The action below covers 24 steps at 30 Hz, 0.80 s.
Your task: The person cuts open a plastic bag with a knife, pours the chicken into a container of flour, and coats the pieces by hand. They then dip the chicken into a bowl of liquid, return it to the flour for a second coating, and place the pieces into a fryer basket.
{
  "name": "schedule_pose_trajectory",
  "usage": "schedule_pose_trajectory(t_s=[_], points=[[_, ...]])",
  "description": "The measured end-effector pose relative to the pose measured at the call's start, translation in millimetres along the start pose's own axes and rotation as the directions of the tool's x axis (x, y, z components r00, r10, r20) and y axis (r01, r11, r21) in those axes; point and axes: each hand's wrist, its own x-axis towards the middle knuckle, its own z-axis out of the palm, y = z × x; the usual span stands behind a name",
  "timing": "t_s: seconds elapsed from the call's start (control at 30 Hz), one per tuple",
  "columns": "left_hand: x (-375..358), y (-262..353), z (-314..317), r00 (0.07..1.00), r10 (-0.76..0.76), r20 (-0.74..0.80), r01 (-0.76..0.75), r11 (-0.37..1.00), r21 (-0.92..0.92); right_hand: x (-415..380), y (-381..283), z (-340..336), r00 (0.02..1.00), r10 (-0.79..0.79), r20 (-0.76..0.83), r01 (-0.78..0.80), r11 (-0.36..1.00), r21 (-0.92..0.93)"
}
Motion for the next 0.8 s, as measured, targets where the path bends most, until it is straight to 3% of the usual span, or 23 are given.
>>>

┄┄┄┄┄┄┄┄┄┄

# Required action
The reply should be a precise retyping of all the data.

# Solution below
The action below covers 24 steps at 30 Hz, 0.80 s.
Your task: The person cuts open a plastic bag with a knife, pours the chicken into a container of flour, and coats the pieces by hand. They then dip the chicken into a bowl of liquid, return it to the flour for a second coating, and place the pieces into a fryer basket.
{
  "name": "schedule_pose_trajectory",
  "usage": "schedule_pose_trajectory(t_s=[_], points=[[_, ...]])",
  "description": "The measured end-effector pose relative to the pose measured at the call's start, translation in millimetres along the start pose's own axes and rotation as the directions of the tool's x axis (x, y, z components r00, r10, r20) and y axis (r01, r11, r21) in those axes; point and axes: each hand's wrist, its own x-axis towards the middle knuckle, its own z-axis out of the palm, y = z × x; the usual span stands behind a name",
  "timing": "t_s: seconds elapsed from the call's start (control at 30 Hz), one per tuple",
  "columns": "left_hand: x (-375..358), y (-262..353), z (-314..317), r00 (0.07..1.00), r10 (-0.76..0.76), r20 (-0.74..0.80), r01 (-0.76..0.75), r11 (-0.37..1.00), r21 (-0.92..0.92); right_hand: x (-415..380), y (-381..283), z (-340..336), r00 (0.02..1.00), r10 (-0.79..0.79), r20 (-0.76..0.83), r01 (-0.78..0.80), r11 (-0.36..1.00), r21 (-0.92..0.93)"
}
Motion for the next 0.8 s, as measured, targets where the path bends most, until it is straight to 3% of the usual span, or 23 are given.
>>>

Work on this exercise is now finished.